WHAT THE TASK ASKS:
Report, from the records below, every line where the word "camera" appears.

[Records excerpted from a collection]
══════

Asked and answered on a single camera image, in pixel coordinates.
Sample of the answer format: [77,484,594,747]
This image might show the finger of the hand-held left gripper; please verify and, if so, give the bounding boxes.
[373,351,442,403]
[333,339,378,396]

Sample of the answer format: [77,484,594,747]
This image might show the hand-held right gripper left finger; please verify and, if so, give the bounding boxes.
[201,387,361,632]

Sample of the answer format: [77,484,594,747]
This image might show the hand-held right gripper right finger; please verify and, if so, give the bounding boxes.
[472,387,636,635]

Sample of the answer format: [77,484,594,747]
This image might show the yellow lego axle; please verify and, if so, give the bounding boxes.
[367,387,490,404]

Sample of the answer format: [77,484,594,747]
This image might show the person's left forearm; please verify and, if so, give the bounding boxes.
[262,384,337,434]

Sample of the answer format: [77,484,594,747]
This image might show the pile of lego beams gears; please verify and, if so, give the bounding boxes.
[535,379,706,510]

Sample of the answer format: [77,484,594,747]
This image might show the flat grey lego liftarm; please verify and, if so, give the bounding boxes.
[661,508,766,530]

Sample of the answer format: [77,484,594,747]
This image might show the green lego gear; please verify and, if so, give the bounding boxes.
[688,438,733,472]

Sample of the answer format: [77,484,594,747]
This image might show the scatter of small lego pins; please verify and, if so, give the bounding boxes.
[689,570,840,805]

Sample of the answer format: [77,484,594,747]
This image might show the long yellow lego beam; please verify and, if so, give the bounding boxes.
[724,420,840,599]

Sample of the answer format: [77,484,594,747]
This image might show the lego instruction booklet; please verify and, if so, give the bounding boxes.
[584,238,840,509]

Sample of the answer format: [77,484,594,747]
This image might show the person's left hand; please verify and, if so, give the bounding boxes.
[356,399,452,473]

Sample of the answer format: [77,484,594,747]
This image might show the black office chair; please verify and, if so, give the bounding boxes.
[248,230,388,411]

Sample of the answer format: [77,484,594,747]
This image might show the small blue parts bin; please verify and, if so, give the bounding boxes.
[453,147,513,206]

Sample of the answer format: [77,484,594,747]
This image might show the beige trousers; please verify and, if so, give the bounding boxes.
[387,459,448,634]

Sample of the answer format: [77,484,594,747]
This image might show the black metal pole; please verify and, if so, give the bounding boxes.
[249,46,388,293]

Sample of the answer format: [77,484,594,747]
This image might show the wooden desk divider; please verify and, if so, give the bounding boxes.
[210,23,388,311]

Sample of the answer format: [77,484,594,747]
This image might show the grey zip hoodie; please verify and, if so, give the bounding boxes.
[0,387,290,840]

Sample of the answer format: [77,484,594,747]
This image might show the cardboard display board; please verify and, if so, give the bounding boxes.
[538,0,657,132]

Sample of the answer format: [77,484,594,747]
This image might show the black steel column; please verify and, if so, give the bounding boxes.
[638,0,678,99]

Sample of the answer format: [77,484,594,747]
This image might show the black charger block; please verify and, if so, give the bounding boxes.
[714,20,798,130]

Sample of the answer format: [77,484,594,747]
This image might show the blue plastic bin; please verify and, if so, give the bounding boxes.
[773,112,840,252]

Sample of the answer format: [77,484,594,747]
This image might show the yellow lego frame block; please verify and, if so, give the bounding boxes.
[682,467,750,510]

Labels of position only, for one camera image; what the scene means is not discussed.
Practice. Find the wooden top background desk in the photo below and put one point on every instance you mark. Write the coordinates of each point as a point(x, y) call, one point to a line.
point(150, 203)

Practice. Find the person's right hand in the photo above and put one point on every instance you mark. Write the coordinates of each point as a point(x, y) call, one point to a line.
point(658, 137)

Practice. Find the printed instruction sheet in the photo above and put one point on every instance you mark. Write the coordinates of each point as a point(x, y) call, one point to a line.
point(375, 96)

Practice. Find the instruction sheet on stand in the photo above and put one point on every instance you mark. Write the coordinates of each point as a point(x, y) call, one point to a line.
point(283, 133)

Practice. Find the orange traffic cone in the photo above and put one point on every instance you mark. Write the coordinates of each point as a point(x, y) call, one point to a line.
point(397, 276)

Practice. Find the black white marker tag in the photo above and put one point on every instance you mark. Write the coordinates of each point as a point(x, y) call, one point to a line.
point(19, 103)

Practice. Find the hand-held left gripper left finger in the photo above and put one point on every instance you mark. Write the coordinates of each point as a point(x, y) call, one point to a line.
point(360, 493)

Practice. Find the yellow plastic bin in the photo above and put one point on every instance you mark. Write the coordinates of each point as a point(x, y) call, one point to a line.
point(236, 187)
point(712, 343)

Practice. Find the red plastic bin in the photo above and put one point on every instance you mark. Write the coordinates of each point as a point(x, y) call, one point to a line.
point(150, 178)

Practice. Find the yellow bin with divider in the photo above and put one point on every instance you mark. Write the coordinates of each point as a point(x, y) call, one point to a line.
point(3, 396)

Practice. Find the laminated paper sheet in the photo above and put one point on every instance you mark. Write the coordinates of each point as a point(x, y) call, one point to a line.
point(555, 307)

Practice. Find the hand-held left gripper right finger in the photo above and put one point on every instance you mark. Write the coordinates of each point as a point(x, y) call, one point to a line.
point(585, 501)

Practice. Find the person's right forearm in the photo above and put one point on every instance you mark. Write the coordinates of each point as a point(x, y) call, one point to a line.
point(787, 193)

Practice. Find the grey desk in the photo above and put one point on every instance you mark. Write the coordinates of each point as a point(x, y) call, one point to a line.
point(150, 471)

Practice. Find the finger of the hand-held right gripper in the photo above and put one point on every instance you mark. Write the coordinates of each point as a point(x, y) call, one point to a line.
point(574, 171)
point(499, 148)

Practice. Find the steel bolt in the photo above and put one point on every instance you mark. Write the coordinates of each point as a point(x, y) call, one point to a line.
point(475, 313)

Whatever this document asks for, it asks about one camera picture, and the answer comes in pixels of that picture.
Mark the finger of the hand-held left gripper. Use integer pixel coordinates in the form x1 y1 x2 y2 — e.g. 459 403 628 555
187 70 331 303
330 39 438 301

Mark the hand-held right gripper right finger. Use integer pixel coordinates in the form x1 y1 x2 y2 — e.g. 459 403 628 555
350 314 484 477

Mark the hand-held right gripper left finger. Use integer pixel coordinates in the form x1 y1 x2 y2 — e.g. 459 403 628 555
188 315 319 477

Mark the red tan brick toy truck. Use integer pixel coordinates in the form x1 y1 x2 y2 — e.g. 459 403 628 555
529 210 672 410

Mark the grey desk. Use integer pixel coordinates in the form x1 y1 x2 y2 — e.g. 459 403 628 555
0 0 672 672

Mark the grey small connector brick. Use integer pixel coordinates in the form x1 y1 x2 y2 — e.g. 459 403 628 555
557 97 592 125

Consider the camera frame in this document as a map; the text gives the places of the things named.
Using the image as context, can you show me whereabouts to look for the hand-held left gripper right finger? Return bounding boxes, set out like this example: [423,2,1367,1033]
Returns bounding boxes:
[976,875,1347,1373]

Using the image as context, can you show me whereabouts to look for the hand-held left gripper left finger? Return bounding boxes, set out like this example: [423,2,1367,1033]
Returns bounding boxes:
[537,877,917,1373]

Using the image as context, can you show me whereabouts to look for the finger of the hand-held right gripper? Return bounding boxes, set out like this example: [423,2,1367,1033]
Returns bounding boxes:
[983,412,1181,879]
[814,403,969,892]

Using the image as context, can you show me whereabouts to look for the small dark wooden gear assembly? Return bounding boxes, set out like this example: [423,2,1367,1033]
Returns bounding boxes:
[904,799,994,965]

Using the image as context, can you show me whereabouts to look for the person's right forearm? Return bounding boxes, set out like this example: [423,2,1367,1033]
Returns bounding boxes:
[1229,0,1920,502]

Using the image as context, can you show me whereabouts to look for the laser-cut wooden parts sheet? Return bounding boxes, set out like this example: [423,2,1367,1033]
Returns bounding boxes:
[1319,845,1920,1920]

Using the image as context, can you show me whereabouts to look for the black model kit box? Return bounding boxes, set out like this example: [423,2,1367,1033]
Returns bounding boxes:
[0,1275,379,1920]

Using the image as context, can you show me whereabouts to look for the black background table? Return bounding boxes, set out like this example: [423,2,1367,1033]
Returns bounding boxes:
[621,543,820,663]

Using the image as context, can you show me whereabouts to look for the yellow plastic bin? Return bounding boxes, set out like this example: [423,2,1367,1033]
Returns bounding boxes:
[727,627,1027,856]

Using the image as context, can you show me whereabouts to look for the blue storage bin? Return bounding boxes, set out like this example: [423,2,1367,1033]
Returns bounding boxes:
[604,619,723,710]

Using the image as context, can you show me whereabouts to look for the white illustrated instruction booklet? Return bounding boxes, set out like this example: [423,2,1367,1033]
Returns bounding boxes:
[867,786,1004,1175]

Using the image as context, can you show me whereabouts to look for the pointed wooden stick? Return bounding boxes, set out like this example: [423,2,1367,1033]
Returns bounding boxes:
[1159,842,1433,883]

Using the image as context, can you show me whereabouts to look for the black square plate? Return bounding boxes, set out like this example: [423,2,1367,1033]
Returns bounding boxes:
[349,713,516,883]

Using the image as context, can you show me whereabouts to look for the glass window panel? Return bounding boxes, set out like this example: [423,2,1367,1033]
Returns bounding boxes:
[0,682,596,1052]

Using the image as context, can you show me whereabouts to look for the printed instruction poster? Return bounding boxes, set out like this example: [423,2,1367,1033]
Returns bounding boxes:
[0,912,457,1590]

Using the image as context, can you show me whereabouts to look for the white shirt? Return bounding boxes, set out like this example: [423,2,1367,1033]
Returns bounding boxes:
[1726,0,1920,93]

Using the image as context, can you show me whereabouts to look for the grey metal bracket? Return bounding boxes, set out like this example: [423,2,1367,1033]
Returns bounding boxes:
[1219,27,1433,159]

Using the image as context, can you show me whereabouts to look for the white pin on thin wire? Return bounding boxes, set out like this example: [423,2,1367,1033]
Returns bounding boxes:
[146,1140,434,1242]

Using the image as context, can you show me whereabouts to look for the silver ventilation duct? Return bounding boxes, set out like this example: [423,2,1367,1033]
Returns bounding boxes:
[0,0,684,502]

══════

WRITTEN RESPONSE:
Asked and answered on a single camera image, in pixel coordinates.
Labels of position only, for one camera image; what the scene means is not discussed.
Whatever this document asks for, it asks about one camera picture, and the answer comes in pixels of that picture.
Consider the camera frame in this document as a map; the text gives the places of the things named.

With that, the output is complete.